◆ **PROBLEM TO WORK ON**: Among the lines below, list those containing the string "camera".

*** Opening INPUT ***

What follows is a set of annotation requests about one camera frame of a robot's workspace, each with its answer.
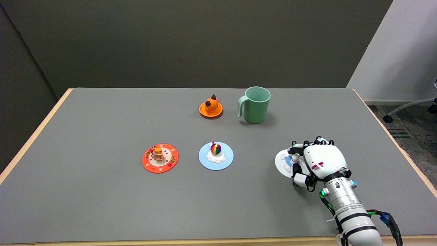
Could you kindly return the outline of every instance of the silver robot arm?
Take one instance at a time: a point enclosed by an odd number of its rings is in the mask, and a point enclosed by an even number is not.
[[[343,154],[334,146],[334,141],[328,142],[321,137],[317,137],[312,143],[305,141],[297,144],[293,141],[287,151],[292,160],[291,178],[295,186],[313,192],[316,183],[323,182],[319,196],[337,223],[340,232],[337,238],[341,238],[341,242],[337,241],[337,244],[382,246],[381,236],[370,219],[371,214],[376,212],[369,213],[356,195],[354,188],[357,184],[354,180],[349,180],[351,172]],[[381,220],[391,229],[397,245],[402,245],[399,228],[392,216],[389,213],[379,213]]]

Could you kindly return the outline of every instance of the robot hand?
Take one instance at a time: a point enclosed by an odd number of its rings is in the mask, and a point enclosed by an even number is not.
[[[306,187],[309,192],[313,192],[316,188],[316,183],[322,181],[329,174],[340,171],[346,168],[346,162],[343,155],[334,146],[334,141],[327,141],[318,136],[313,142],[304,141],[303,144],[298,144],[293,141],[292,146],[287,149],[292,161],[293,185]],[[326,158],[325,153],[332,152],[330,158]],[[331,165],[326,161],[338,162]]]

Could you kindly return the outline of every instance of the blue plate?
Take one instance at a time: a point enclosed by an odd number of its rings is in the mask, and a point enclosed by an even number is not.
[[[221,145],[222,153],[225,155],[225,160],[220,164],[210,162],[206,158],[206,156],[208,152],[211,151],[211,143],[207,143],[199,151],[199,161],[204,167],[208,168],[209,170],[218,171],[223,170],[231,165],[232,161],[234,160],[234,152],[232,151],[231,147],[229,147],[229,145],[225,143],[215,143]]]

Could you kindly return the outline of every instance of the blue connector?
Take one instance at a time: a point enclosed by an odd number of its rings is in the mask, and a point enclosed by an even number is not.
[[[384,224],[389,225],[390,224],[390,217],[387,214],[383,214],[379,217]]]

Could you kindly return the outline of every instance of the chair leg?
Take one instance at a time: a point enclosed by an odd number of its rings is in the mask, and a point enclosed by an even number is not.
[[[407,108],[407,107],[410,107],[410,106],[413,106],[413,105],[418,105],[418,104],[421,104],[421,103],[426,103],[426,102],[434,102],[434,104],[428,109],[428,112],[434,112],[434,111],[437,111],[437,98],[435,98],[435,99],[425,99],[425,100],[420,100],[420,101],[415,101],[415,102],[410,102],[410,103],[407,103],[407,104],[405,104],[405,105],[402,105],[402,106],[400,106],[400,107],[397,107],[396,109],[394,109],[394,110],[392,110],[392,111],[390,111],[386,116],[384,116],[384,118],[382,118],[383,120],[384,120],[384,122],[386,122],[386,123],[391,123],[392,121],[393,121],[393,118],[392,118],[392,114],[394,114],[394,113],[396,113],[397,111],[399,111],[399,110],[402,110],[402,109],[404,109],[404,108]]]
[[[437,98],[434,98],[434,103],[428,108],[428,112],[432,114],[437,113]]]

*** Closing INPUT ***
*** Opening INPUT ***

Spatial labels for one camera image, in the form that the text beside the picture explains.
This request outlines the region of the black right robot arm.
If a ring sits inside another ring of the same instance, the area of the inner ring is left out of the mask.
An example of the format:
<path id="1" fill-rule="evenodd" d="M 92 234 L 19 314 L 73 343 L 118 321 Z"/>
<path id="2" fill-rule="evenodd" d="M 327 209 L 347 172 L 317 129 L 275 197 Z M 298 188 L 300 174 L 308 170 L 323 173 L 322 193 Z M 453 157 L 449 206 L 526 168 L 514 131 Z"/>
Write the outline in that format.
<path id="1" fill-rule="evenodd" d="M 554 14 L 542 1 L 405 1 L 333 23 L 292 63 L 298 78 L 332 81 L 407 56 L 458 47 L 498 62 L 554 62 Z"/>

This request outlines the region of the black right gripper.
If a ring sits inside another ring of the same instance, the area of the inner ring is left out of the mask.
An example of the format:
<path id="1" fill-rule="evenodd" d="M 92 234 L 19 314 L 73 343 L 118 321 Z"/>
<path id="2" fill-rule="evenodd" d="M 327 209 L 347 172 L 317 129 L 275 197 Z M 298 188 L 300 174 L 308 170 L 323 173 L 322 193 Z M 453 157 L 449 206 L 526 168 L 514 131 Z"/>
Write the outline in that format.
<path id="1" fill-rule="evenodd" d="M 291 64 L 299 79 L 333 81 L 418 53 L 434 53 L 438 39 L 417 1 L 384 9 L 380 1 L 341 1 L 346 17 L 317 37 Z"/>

*** Closing INPUT ***
*** Opening INPUT ***

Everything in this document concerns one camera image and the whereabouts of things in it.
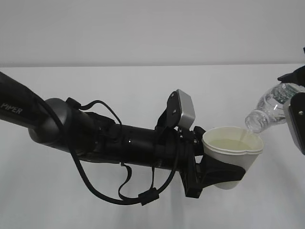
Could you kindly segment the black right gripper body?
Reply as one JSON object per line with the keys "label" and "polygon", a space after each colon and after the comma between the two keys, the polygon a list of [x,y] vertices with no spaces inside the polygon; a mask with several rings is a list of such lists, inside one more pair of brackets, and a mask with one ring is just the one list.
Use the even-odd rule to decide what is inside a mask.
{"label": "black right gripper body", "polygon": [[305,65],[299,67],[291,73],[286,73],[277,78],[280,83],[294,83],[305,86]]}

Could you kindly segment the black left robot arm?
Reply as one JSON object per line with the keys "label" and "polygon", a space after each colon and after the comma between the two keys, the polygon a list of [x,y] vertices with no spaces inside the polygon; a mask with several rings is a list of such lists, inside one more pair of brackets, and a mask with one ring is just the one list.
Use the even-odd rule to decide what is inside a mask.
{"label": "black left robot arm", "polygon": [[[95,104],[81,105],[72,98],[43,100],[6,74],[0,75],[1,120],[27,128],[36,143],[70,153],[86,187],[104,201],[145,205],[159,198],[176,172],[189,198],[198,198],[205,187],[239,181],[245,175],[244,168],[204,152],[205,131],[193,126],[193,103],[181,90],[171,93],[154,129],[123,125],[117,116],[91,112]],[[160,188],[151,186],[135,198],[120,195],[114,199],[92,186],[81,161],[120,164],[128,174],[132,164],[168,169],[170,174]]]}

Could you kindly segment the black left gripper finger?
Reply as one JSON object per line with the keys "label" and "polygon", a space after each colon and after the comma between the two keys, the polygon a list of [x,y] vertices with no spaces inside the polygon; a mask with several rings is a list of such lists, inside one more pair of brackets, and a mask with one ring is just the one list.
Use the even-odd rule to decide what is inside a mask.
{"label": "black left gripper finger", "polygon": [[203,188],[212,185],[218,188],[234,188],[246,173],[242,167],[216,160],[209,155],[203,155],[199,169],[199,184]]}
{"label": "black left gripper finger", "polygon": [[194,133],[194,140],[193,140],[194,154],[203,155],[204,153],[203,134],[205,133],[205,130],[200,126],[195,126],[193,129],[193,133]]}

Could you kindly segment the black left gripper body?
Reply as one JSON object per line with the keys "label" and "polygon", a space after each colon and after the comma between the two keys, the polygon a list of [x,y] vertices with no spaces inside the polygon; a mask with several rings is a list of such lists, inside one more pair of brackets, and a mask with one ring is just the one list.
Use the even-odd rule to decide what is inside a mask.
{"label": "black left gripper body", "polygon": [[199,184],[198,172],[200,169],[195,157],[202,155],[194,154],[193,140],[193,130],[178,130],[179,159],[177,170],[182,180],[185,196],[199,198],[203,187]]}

*** Closing INPUT ***

◆ **WORKED SOLUTION**:
What follows is a set of annotation requests about one camera frame of a robot's workspace, each with its answer.
Spatial labels for one camera image, in the form that the text beside the picture explains.
Everything in this document concerns one camera image and the whereabouts of things in it.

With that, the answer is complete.